### WHAT NEEDS TO BE DONE
Below are records; reproduce exactly the lines from the one that has "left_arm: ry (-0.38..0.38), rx" through the one that has "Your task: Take", ends included, and nothing more.

================================

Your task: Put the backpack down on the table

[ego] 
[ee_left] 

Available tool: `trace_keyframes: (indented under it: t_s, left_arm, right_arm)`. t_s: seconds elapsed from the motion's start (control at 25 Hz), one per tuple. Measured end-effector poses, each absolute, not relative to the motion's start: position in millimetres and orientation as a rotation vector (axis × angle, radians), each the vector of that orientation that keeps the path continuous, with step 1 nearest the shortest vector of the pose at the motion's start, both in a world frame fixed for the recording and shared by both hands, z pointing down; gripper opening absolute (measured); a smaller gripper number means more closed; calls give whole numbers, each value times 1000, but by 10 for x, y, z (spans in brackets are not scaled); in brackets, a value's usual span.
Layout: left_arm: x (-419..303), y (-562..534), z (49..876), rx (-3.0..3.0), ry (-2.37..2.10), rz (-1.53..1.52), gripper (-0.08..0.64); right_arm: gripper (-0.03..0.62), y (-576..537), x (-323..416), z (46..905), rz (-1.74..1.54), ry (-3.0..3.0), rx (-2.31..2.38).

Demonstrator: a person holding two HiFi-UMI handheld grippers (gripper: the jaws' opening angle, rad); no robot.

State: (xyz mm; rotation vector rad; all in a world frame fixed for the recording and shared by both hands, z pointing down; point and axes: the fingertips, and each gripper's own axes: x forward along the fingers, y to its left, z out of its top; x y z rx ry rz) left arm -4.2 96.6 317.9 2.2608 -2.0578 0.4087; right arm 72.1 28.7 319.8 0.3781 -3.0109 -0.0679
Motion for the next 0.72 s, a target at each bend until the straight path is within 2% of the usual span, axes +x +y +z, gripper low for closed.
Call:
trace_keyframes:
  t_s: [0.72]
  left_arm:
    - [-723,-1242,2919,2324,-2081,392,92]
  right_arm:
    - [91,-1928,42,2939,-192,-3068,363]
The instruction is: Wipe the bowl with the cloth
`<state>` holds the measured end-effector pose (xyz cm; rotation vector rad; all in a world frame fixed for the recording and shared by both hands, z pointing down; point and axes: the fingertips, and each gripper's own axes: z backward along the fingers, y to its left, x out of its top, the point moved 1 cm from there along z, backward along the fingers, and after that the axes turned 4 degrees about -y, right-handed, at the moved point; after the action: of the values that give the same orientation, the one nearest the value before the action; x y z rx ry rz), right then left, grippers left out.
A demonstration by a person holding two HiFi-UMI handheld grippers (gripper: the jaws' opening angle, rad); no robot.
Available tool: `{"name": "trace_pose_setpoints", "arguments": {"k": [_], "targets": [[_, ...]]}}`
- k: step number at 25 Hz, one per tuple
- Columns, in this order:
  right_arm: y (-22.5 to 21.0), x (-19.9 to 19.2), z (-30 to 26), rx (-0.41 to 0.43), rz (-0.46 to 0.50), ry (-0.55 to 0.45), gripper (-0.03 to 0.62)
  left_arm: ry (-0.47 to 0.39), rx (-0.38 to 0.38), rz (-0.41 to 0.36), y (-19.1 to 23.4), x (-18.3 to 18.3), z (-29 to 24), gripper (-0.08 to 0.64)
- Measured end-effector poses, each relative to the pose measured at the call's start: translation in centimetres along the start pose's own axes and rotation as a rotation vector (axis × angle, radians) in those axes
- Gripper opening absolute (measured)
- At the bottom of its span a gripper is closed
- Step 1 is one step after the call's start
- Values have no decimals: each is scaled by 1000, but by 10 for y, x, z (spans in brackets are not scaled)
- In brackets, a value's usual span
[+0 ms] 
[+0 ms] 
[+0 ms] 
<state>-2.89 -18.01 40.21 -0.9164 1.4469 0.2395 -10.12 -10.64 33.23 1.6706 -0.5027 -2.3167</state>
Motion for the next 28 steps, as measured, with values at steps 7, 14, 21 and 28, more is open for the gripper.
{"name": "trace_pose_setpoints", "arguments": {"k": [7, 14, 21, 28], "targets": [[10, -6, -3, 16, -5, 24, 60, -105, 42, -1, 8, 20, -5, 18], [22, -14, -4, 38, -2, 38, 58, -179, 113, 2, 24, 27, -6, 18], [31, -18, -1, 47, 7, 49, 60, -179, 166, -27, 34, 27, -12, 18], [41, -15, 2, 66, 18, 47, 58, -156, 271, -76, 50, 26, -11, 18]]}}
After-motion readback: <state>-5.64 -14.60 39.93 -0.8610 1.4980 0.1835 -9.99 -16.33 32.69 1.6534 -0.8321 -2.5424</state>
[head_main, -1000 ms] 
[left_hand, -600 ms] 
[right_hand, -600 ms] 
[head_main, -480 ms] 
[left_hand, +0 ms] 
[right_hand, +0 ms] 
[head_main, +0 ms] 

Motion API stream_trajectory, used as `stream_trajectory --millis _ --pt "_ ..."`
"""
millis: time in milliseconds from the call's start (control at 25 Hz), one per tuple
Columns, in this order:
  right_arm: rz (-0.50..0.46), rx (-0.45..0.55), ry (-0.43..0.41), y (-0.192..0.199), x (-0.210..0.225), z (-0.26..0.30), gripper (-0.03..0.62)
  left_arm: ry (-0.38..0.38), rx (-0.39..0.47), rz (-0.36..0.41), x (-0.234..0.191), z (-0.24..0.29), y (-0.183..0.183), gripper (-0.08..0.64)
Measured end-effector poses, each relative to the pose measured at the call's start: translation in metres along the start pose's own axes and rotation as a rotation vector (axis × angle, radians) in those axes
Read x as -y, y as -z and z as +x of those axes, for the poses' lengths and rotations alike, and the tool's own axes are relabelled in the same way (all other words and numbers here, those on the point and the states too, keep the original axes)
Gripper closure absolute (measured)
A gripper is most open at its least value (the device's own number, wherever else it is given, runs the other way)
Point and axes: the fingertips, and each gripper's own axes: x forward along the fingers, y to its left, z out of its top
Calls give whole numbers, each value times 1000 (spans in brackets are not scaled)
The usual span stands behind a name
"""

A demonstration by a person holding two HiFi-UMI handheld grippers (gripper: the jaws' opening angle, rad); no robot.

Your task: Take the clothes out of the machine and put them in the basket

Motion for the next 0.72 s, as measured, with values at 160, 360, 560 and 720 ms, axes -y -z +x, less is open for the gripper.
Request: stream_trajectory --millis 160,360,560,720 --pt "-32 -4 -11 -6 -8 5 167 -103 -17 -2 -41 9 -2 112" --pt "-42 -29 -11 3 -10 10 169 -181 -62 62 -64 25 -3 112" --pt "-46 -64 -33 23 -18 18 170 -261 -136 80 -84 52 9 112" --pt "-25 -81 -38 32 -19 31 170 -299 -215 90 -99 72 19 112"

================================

### OUTPUT
  left_arm: ry (-0.38..0.38), rx (-0.39..0.47), rz (-0.36..0.41), x (-0.234..0.191), z (-0.24..0.29), y (-0.183..0.183), gripper (-0.08..0.64)
Measured end-effector poses, each relative to the pose measured at the call's start: translation in metres along the start pose's own axes and rotation as a rotation vector (axis × angle, radians) in those axes
Read x as -y, y as -z and z as +x of those axes, for the poses' lengths and rotations alike, and the tool's own axes are relabelled in the same way (all other words and numbers here, those on the point and the states too, keep the original axes)
Gripper closure absolute (measured)
A gripper is most open at its least value (the device's own number, wherever else it is given, runs the other way)
Point and axes: the fingertips, and each gripper's own axes: x forward along the fingers, y to its left, z out of its top
Calls give whole numbers, each value times 1000 (spans in brackets are not scaled)
The usual span stands behind a name
"""

A demonstration by a person holding two HiFi-UMI handheld grippers (gripper: the jaws' opening angle, rad); no robot.

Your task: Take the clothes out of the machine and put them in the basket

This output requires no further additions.